### Aim of the exercise
Count how many lines in the data hold the word "requests", and give that number alone.
-- Records provided follows --
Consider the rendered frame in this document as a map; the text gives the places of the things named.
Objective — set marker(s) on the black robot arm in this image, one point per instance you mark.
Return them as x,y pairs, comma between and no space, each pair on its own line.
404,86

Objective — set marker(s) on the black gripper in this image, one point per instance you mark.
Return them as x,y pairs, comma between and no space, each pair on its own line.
-- Records provided concluded --
-- Records provided follows --
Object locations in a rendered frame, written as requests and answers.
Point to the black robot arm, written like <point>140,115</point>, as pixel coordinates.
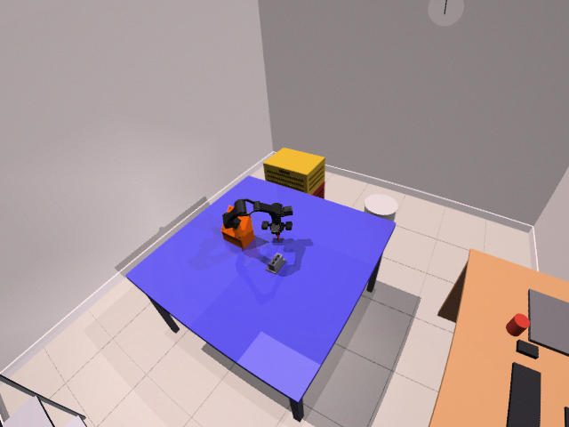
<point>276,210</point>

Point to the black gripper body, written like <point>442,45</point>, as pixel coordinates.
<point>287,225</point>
-- Records provided concluded --
-- Records provided follows --
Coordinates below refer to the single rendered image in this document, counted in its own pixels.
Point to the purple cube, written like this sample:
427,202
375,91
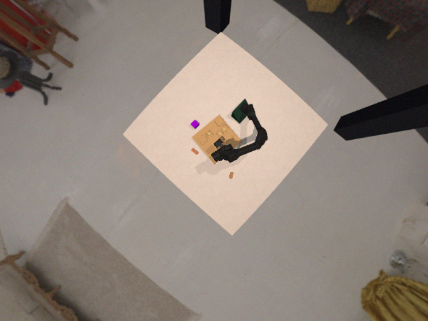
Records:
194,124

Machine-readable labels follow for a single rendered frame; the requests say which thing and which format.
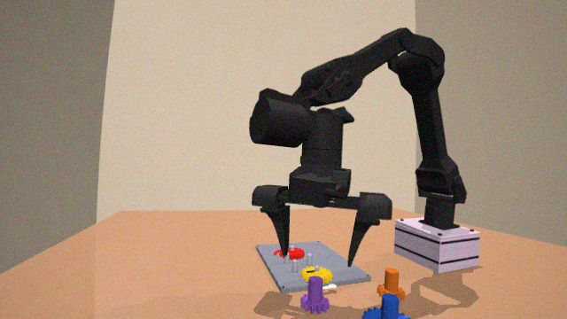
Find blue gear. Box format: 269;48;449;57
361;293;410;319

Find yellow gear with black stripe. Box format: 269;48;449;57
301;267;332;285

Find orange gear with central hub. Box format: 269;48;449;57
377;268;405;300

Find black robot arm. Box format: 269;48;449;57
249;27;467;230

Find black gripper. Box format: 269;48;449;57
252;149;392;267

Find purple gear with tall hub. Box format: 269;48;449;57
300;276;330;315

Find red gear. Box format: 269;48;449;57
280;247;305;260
-- Records provided concluded --
### Response to the exercise
2